Instructions for the task. Transcribe, exactly and without pictures, the lines below from the line with "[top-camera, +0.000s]" to the line with "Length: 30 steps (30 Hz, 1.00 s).", both ends included, and no others.

Entries shown.
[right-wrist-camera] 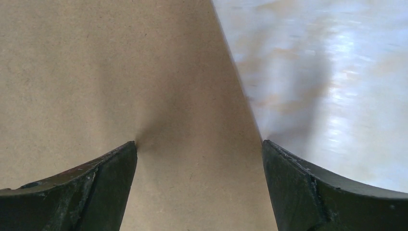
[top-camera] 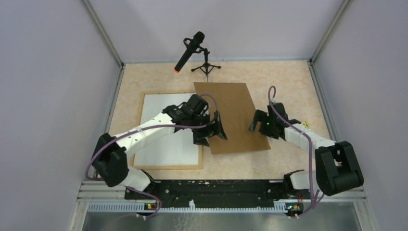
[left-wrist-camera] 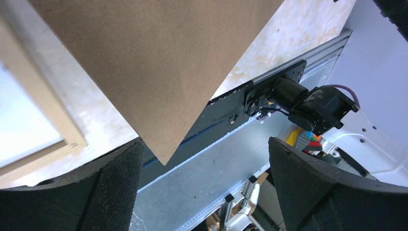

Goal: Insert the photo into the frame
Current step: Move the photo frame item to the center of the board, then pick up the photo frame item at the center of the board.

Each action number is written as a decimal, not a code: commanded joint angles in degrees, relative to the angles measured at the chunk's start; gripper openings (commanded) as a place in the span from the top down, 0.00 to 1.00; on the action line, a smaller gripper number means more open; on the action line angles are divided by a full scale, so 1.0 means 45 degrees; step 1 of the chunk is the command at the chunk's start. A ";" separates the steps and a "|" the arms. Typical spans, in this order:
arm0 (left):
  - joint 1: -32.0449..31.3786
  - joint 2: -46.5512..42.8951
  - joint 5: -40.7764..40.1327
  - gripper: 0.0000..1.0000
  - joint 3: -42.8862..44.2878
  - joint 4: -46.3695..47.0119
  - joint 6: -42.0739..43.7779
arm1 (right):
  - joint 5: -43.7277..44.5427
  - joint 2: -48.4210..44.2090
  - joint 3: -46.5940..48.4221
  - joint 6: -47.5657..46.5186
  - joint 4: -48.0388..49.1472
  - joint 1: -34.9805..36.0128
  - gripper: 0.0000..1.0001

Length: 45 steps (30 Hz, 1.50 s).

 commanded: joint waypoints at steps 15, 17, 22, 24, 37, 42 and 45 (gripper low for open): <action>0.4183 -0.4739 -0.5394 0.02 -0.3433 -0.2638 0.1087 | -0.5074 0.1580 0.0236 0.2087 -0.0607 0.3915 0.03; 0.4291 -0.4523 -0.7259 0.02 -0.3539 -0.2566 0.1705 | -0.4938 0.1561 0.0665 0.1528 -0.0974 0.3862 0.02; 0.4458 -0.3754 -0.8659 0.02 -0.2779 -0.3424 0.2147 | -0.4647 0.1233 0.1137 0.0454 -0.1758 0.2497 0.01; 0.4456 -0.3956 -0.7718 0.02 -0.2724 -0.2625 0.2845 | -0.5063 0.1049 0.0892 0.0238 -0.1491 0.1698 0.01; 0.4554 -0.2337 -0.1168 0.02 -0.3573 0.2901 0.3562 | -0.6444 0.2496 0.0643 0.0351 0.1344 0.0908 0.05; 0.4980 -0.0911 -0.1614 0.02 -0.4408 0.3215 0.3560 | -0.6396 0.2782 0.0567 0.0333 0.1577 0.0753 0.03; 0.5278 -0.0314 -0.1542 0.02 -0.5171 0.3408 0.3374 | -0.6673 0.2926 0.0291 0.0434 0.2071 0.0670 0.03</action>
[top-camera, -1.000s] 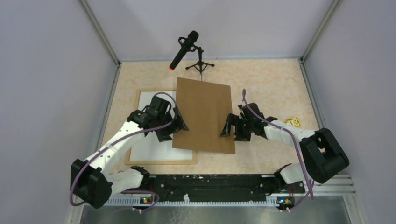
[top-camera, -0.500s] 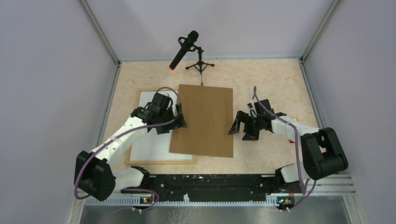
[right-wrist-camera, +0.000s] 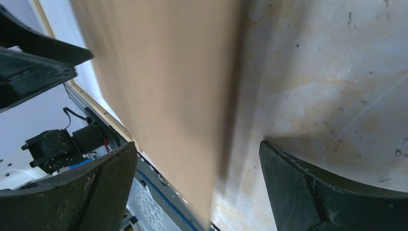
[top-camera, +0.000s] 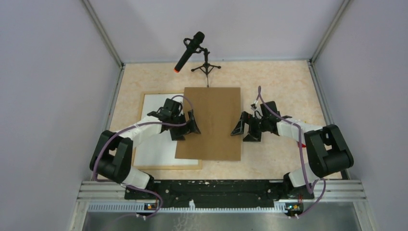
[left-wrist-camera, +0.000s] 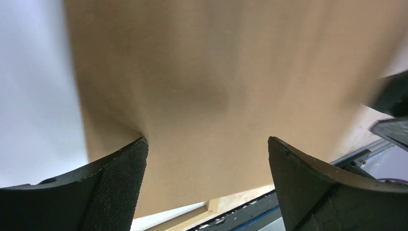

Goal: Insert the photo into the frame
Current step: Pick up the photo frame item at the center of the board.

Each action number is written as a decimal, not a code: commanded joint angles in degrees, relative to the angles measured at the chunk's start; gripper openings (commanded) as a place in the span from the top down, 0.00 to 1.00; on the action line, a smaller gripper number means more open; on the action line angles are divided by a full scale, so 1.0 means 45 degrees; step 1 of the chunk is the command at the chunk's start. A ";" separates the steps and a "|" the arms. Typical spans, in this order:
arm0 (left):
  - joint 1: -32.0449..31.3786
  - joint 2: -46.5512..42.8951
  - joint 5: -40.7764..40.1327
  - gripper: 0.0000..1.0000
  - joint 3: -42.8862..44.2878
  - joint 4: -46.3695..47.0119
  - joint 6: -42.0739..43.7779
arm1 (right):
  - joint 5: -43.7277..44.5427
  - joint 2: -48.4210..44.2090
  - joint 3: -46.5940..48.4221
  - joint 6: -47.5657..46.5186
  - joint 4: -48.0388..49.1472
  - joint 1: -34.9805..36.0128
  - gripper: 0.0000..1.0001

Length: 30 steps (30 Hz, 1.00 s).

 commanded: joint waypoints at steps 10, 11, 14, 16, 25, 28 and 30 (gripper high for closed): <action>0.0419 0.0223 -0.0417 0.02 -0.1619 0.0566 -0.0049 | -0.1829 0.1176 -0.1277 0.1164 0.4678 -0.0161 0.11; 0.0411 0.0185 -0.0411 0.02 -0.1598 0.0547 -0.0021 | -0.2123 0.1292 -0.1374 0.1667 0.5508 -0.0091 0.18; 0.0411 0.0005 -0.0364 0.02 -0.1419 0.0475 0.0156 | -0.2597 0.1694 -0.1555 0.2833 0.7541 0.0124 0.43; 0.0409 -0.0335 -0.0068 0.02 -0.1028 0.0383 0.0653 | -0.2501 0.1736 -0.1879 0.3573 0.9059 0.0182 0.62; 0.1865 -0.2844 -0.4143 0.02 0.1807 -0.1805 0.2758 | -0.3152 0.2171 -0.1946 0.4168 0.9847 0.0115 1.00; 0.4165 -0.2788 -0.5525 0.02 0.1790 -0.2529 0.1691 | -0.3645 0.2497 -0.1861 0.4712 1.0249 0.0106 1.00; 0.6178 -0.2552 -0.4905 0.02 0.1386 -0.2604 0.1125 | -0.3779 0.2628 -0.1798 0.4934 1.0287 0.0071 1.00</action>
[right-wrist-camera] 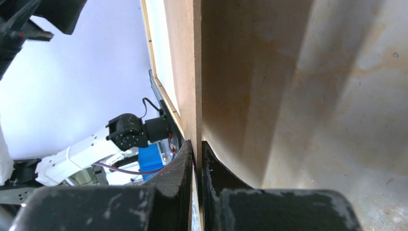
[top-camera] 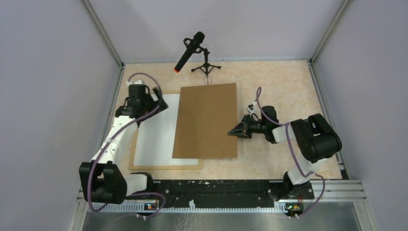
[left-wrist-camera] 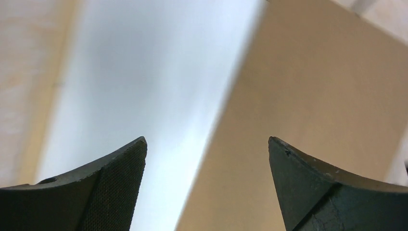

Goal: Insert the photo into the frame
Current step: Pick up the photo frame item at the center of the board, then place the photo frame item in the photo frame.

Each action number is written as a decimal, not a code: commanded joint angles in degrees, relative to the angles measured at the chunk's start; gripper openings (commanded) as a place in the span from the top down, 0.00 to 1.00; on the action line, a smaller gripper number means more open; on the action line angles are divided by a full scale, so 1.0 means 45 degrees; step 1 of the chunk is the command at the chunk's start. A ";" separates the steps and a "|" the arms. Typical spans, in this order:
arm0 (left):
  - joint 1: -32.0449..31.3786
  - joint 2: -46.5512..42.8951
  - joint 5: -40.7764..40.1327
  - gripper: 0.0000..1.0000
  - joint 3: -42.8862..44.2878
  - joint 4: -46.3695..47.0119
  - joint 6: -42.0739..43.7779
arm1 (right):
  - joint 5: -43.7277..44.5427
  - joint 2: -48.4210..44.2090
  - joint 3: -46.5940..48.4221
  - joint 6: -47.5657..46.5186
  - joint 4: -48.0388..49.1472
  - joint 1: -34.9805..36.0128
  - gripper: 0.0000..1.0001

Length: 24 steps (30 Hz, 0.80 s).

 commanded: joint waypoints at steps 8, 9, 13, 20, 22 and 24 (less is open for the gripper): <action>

Your response.
[top-camera, +0.000s] 
[left-wrist-camera, +0.000s] 

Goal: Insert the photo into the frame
Current step: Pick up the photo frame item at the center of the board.

Each action number is written as a decimal, not a code: commanded joint angles in degrees, relative to the angles measured at the chunk's start; gripper openings (commanded) as a place in the span from the top down, 0.00 to 1.00; on the action line, a smaller gripper number means more open; on the action line angles are divided by a full scale, so 1.0 means 45 degrees; step 1 of the chunk is the command at the chunk's start. A ";" separates the steps and a "|" the arms. Typical spans, in this order:
arm0 (left):
  - joint 1: -32.0449..31.3786
  - joint 2: -46.5512..42.8951
  - joint 5: -40.7764..40.1327
  - gripper: 0.0000..1.0000
  - joint 3: -42.8862..44.2878
  - joint 4: -46.3695..47.0119
  - joint 6: -42.0739..43.7779
arm1 (right):
  - joint 5: -43.7277..44.5427
  - joint 2: -48.4210..44.2090
  - joint 3: -46.5940..48.4221
  - joint 6: -47.5657..46.5186
  - joint 4: -48.0388..49.1472
  - joint 1: -34.9805..36.0128
  - gripper: 0.0000..1.0001

Length: 30 steps (30 Hz, 1.00 s).

The work for this exercise is now done.